Not back-to-back emission of decay products

malawi_glenn

Hi!

I am reading about the [itex] Z^0 [/itex] production and decay processes at the moment.

I have understand that the [itex] Z^0 [/itex] is produced at rest, and when it decays to two leptons (or quarks) they must be emitted back to back to conserve momentum.

But when I look at real and simulated data, the muons are not emitted back to back, there is a small deviation.

I just wonder "WHY"? Have I missed something fundamental?

I mean, I dont think it has to do with the bending in the central detector magnetic field.

http://www.particle.kth.se/zlab/proj...ent11_side.gif

http://www4.tsl.uu.se/~Atlas/Webuppgift/simevent2.html

Vanadium 50

Neither Z is produced at rest. Why do you think they are?

malawi_glenn

Ok so the explanation is that the Z is not produced in rest?

I can't see it =(

using four-vectors:

[tex] p(e^+) + p(e^-) = E_{cm} + \vec{0} = 2E_{beam} = p_Z [/tex]

So the Z boson's 3-momenta is equal to 0. I assue that the beams are totally head-on (same energy)

Timo

I think your sentence should read:
"I have understand thatif/in the frame in which the Z0 is produced at rest, then/there when it decays to two leptons (or quarks) they must be emitted back to back to conserve momentum."

I don't know what kind of event your first link is. But the 2nd one is LHC in the lab frame. The cms frame of the relevant partons that make up your process (i.e. ignoring the remants of the initial protons) does not have to coincide with the lab frame.

EDIT: Since I am late with my response: Ebeam is the energy of the proton beam (again@LHC) but you effectively collide quarks and gluons; not the whole protons.

malawi_glenn

Ok, then I see why they are not back to back @ LHC :)

But the first image is electron-postiron @ LEP.
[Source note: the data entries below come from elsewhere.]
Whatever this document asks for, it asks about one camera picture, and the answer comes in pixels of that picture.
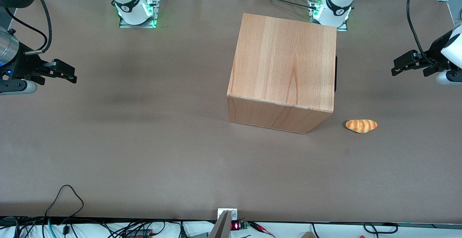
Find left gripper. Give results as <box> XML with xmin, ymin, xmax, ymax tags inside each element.
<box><xmin>391</xmin><ymin>21</ymin><xmax>462</xmax><ymax>77</ymax></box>

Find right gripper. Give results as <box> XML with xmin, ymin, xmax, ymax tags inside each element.
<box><xmin>0</xmin><ymin>45</ymin><xmax>77</xmax><ymax>87</ymax></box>

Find toy croissant bread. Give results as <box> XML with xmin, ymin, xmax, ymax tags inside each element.
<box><xmin>345</xmin><ymin>119</ymin><xmax>378</xmax><ymax>134</ymax></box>

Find wooden cabinet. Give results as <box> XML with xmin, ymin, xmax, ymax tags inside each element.
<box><xmin>227</xmin><ymin>13</ymin><xmax>337</xmax><ymax>134</ymax></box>

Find red clip leads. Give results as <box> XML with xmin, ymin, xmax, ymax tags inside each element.
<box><xmin>249</xmin><ymin>221</ymin><xmax>276</xmax><ymax>238</ymax></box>

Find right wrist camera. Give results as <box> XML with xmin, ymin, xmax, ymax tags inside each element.
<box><xmin>0</xmin><ymin>80</ymin><xmax>38</xmax><ymax>95</ymax></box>

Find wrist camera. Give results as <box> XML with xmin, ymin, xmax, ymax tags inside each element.
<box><xmin>436</xmin><ymin>70</ymin><xmax>462</xmax><ymax>86</ymax></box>
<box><xmin>0</xmin><ymin>80</ymin><xmax>38</xmax><ymax>95</ymax></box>

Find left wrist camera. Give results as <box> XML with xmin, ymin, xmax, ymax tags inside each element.
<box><xmin>436</xmin><ymin>70</ymin><xmax>462</xmax><ymax>86</ymax></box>

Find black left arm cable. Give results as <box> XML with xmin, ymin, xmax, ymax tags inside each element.
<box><xmin>407</xmin><ymin>0</ymin><xmax>436</xmax><ymax>67</ymax></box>

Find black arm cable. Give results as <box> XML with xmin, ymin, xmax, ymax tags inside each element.
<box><xmin>407</xmin><ymin>0</ymin><xmax>436</xmax><ymax>67</ymax></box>
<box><xmin>5</xmin><ymin>0</ymin><xmax>53</xmax><ymax>55</ymax></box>

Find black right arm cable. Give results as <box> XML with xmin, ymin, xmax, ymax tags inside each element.
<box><xmin>5</xmin><ymin>0</ymin><xmax>53</xmax><ymax>55</ymax></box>

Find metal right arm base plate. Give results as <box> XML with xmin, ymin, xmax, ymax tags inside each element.
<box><xmin>119</xmin><ymin>0</ymin><xmax>161</xmax><ymax>29</ymax></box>

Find thin black looped cable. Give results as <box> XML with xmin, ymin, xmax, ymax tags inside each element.
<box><xmin>45</xmin><ymin>185</ymin><xmax>84</xmax><ymax>219</ymax></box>

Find black cable coil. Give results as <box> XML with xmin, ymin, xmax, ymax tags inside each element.
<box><xmin>362</xmin><ymin>222</ymin><xmax>400</xmax><ymax>234</ymax></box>

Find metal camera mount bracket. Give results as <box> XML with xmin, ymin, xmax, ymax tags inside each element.
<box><xmin>208</xmin><ymin>208</ymin><xmax>239</xmax><ymax>238</ymax></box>

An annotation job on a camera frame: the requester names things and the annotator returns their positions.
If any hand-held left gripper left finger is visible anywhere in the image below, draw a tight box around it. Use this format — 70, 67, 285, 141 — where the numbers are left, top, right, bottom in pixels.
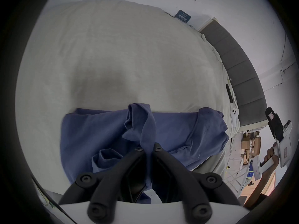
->
58, 147, 146, 224

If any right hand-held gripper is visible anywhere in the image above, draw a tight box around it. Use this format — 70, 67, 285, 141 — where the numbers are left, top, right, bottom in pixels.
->
251, 107, 293, 181

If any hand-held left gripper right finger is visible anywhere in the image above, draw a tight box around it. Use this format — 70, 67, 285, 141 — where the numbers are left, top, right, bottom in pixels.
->
152, 142, 241, 224

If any blue shirt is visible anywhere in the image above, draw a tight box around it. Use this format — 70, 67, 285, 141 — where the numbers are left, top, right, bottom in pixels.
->
60, 103, 230, 203

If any person's right forearm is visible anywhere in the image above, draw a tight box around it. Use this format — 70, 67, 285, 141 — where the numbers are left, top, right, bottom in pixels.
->
244, 165, 279, 210

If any person's right hand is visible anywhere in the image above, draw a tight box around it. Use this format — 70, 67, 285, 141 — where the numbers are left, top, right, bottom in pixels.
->
263, 142, 280, 170

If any pile of cardboard cartons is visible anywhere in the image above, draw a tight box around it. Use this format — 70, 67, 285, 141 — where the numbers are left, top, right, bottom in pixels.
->
241, 130, 262, 166

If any white hand controller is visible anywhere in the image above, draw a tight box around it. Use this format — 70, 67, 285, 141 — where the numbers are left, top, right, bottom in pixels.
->
230, 108, 239, 128

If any grey padded headboard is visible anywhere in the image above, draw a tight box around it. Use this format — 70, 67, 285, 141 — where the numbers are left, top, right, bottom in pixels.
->
199, 20, 268, 128

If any bed with beige sheet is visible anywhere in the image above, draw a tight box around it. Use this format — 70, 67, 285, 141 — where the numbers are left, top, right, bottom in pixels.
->
15, 0, 241, 196

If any dark blue card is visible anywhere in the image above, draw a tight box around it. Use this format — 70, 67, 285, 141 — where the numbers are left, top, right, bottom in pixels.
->
175, 9, 192, 23
In lab-frame if one has equal energy beams, then Z must be produced at rest also in lab-frame? That is what my equation above refers to, sorry if I wasn't clear enough.

Timo

Note that in the 1st link in addition to what supposedly is the two lepton tracks there is a green quad on the right side that indicates a detector signal and that the header sais "Hcal(N=2, SumE=4.5)" which might mean hadron calorimeter. Spontaneously from that I'd suspect that the process of the event is not "e+ e- -> s-channel Z -> mu+ mu-" but something different - but that's only a guess of mine.

EDIT: I've taken a look at the standard LEP91 setup of the Sherpa event generator. That setup includes processes with up to two QCD vertices. Assuming it wasn't put there just for fun that strengthens my idea that the missing p comes from hadronic stuff.

Vanadium 50

No. That would be true only if the beam energy were half the Z mass. As you can see from the e+e- event display, the beam energy is 65.129 GeV, significantly above half the Z mass.

malawi_glenn

Timo: Ok, but if the beam have 65.129 GeV, the Z boson will be emited with some kinetic energy. But what will be emitted to compensate for the momentum violation? (since we must have overall momentum conservation here?)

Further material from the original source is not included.